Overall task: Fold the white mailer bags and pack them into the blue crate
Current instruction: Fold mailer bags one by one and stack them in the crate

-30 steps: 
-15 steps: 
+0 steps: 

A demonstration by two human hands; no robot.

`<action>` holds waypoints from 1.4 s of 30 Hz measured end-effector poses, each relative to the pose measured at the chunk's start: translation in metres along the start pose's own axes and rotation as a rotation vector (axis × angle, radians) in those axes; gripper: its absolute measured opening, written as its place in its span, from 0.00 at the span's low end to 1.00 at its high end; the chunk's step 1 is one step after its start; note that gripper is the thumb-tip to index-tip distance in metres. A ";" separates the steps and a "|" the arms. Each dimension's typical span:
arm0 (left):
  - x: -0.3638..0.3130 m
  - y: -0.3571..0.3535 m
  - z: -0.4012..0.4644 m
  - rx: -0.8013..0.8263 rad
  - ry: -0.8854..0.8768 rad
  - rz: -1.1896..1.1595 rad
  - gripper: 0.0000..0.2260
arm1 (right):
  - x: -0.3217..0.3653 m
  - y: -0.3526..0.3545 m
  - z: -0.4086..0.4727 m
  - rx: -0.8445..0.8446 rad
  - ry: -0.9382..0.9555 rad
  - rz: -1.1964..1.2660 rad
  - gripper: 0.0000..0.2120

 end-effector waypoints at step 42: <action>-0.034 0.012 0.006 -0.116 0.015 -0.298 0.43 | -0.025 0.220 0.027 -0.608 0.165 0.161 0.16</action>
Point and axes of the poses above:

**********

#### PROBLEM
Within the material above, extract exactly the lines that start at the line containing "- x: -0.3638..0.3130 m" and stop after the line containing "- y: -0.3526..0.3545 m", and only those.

#### RESULT
  - x: -0.3638..0.3130 m
  - y: -0.3571..0.3535 m
  - z: -0.4012..0.4644 m
  - rx: -0.8013..0.8263 rad
  - ry: -0.8854..0.8768 rad
  - rz: -1.1896..1.1595 rad
  - gripper: 0.0000..0.2260
arm1 (right):
  - x: -0.3217..0.3653 m
  - y: -0.3526..0.3545 m

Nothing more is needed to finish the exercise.